→ **Work instructions**:
Could you retype the whole listing, word for word?

##########

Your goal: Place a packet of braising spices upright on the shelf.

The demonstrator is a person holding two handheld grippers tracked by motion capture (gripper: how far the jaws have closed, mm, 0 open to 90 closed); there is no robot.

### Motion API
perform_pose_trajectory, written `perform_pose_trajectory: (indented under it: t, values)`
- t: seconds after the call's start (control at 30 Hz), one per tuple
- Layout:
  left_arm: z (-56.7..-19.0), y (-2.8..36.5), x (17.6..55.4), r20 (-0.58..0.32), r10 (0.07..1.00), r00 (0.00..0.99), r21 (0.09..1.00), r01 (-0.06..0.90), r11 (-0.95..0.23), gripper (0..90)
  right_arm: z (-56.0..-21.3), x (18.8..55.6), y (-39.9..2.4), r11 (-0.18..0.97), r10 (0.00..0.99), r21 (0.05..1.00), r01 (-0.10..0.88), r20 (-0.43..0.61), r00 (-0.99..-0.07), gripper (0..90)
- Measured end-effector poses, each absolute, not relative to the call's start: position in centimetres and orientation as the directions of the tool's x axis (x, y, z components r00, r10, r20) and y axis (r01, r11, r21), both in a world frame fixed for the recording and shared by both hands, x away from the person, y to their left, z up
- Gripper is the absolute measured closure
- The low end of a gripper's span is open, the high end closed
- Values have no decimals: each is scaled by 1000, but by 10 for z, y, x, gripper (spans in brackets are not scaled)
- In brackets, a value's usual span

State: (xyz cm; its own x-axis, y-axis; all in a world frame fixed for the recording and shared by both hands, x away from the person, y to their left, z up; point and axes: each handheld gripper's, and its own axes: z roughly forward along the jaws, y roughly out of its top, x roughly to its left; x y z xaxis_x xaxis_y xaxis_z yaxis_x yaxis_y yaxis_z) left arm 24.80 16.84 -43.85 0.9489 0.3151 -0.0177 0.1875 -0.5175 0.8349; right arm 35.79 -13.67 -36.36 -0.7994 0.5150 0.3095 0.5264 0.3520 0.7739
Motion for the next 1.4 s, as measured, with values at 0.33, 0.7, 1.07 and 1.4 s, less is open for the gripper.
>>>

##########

→ **Exercise solution**:
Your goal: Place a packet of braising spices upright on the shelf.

The demonstrator is a person holding two handheld grippers tracked by motion capture (gripper: how far the jaws have closed, mm, 0 open to 90 closed); there is no robot.

### Motion API
perform_pose_trajectory, written `perform_pose_trajectory: (indented under it: t, values)`
- t: seconds after the call's start (control at 30 Hz), one per tuple
- Layout:
  left_arm: z (-56.7..-19.0), y (-2.8..36.5), x (17.6..55.4), r20 (-0.58..0.32), r10 (0.07..1.00), r00 (0.00..0.99), r21 (0.09..1.00), r01 (-0.06..0.90), r11 (-0.95..0.23), gripper (0..90)
  right_arm: z (-56.0..-21.3), x (18.8..55.6), y (-39.9..2.4), r11 (-0.18..0.97), r10 (0.00..0.99), r21 (0.05..1.00), r01 (-0.10..0.88), r20 (-0.43..0.61), r00 (-0.99..-0.07), gripper (0..90)
- Measured end-effector poses, each absolute, not relative to the call's start: position in centimetres and orientation as the directions of the tool's x axis (x, y, z components r00, r10, r20) and y axis (r01, r11, r21), both in a world frame fixed for the recording and shared by both hands, x away from the person, y to their left, z up
- Gripper is the absolute measured closure
- The low end of a gripper's span is open, the high end closed
- Values have no decimals: each is scaled by 1000, but by 10 for z, y, x, gripper (spans in brackets are not scaled)
- In brackets, a value's usual span

State: (xyz cm; its own x-axis, y-axis; all in a world frame fixed for the recording and shared by both hands, x away from the person, y to their left, z up; point and axes: each handheld gripper's, and its own axes: z roughly forward along the jaws, y roughly out of its top, x roughly to its left; x y z xaxis_x xaxis_y xaxis_z yaxis_x yaxis_y yaxis_z) left arm 24.80 16.84 -43.85 0.9489 0.3151 -0.0177 0.1875 -0.5175 0.8349; right arm 35.79 -13.67 -36.36 -0.7994 0.5150 0.3095 0.5264 0.3520 0.7739
Motion for the next 1.4 s, as measured, with values at 0.33, 0.7, 1.07 and 1.4 s, less is open for the gripper.
>>>

The output is finished.